◆ **Required action**
Among the entries that follow, the required portion opens with the line containing "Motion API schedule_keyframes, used" and closes with the line containing "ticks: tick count". Give that portion again exactly, and nothing else.

====== Listed entries ======

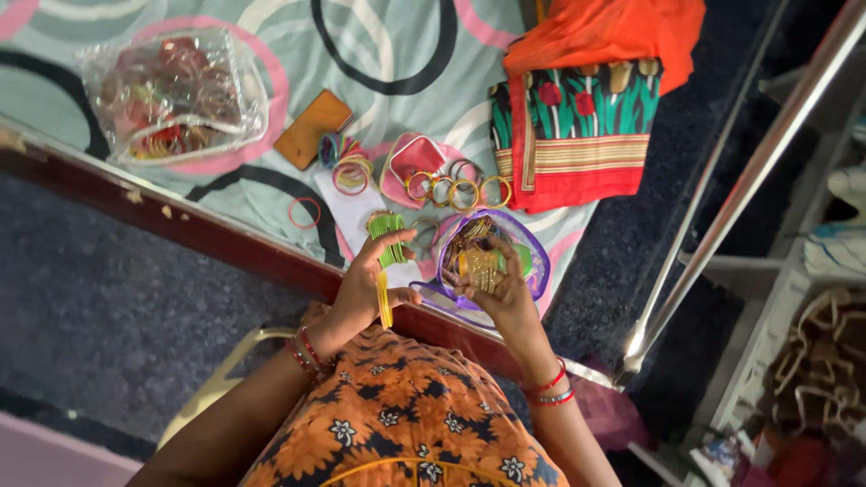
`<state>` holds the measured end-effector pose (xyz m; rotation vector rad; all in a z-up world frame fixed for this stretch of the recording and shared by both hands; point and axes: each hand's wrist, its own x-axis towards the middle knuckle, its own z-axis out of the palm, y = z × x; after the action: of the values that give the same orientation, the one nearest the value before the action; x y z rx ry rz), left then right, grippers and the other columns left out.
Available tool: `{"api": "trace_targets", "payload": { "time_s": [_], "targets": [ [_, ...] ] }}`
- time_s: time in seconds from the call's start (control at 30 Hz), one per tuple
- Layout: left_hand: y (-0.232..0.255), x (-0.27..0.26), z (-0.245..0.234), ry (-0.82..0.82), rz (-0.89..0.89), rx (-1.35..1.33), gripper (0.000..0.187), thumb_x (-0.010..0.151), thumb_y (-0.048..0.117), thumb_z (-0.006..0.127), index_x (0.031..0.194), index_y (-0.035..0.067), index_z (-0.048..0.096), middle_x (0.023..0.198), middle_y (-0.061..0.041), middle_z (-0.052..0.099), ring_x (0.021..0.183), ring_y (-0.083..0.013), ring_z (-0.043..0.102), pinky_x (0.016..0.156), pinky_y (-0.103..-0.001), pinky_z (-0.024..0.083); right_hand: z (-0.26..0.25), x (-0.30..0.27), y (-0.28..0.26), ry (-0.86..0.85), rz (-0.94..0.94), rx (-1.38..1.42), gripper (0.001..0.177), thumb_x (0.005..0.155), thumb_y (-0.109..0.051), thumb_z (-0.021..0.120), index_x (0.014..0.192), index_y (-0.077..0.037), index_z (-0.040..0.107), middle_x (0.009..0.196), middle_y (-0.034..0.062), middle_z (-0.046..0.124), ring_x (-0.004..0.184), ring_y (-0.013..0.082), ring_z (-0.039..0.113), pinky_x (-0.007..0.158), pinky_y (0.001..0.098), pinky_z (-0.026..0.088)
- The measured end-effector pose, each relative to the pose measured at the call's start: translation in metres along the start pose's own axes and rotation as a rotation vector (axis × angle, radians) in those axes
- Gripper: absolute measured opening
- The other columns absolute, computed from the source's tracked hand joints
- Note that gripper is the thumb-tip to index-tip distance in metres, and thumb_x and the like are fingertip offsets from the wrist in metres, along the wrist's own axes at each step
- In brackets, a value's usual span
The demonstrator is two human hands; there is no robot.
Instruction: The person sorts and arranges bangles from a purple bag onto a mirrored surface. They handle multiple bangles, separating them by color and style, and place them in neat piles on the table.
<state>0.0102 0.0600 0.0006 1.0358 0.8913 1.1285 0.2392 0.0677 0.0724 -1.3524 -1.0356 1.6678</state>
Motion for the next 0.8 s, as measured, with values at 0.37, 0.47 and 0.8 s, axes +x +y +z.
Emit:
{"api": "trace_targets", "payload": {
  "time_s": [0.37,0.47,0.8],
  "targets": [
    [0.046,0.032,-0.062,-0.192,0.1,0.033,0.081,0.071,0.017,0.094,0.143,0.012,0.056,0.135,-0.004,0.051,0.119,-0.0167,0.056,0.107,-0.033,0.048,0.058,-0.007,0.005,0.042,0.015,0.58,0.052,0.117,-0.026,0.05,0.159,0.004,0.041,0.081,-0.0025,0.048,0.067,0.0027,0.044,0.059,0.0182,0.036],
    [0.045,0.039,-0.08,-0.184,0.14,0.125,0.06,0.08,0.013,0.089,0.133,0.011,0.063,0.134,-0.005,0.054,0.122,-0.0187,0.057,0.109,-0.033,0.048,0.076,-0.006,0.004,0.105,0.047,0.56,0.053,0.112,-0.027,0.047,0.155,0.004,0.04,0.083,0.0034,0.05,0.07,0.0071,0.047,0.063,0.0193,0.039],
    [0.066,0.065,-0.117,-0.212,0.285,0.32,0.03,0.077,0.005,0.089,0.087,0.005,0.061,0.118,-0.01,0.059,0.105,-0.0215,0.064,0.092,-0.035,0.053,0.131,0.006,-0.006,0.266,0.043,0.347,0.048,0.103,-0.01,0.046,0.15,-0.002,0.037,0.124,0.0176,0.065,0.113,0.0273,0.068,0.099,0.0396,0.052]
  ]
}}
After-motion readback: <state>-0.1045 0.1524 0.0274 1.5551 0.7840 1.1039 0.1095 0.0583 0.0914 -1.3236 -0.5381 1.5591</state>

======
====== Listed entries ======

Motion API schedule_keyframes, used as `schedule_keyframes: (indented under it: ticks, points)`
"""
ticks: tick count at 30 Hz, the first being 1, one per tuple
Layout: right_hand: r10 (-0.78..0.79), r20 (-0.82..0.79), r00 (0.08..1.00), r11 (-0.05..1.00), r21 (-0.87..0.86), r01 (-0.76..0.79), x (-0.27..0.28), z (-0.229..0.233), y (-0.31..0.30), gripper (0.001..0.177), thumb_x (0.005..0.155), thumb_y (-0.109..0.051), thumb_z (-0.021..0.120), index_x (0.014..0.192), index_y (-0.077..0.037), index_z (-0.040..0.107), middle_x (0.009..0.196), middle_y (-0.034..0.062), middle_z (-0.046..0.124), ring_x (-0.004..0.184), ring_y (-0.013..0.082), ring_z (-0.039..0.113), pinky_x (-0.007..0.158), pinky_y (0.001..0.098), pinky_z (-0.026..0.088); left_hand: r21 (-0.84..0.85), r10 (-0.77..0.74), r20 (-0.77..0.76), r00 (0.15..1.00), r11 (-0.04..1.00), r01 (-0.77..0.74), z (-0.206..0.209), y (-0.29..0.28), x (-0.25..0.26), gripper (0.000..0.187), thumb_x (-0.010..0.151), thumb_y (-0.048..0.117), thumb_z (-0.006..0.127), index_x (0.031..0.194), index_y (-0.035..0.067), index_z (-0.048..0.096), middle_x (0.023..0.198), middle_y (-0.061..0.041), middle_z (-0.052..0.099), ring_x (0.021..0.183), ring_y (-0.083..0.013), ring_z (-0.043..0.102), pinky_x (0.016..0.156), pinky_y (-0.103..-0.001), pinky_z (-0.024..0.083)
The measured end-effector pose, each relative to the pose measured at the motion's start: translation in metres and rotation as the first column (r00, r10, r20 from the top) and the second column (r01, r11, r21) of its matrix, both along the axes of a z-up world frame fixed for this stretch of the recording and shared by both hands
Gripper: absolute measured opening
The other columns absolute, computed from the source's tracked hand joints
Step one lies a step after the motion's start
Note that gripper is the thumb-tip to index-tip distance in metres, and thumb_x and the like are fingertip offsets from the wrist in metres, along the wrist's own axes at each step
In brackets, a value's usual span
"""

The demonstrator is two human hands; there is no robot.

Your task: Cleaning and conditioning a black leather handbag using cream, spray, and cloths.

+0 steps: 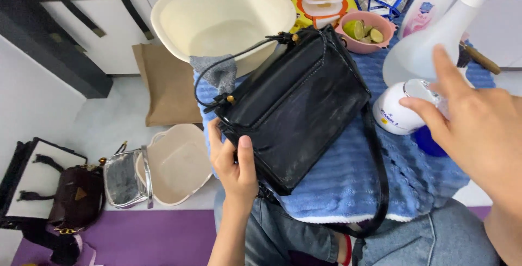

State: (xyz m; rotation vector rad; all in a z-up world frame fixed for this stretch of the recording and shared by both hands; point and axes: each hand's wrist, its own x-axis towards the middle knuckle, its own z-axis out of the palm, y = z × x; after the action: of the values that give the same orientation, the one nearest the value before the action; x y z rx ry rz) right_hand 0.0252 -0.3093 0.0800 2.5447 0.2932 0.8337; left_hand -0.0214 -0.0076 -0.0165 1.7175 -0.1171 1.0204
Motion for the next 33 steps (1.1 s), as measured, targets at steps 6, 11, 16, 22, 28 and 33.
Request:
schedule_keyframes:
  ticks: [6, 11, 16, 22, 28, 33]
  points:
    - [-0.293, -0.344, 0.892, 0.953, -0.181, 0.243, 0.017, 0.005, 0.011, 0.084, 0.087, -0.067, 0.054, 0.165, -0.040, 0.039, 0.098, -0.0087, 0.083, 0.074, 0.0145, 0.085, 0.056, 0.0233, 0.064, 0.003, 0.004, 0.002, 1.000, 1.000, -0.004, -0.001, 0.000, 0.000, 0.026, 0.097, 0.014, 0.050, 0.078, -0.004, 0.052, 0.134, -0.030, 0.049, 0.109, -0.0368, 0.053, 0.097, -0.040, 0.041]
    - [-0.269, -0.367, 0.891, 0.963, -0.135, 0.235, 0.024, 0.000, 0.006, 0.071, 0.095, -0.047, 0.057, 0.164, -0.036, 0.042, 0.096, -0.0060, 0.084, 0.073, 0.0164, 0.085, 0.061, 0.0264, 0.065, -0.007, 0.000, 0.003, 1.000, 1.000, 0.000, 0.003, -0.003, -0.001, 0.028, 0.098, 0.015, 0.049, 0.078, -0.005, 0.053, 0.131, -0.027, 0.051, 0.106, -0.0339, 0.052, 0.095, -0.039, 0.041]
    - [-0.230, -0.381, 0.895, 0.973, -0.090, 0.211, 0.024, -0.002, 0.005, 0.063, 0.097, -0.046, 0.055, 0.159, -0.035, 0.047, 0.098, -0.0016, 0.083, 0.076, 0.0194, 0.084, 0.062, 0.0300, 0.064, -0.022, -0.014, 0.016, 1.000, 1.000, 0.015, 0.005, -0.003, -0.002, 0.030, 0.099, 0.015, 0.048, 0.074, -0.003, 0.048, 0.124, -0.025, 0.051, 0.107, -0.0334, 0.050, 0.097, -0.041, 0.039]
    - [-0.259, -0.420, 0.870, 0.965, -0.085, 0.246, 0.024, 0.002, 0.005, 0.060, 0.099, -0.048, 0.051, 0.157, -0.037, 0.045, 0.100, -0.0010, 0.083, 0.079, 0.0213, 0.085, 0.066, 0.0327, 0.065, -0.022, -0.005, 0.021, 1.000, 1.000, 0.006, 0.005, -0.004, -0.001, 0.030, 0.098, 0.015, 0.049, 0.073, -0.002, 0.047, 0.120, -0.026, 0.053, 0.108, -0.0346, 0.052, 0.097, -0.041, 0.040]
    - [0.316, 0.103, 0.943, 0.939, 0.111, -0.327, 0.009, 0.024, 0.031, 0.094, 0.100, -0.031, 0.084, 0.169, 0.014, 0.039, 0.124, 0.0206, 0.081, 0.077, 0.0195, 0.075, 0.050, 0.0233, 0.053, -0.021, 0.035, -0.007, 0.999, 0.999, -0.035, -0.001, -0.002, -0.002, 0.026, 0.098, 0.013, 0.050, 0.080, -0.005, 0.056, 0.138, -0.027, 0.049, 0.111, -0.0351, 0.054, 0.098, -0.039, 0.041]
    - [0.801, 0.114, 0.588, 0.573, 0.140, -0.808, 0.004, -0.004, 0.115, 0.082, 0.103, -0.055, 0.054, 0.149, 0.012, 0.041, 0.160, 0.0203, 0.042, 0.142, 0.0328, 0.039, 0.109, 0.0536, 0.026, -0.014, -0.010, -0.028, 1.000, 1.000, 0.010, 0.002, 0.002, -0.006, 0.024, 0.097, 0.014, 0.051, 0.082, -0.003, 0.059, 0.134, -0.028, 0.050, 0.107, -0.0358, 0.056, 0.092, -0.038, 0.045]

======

◆ **Task solution**
Motion API schedule_keyframes, used as `schedule_keyframes: (indented under it: ticks, points)`
"""
ticks: tick count at 30 Hz, the first being 1, one per tuple

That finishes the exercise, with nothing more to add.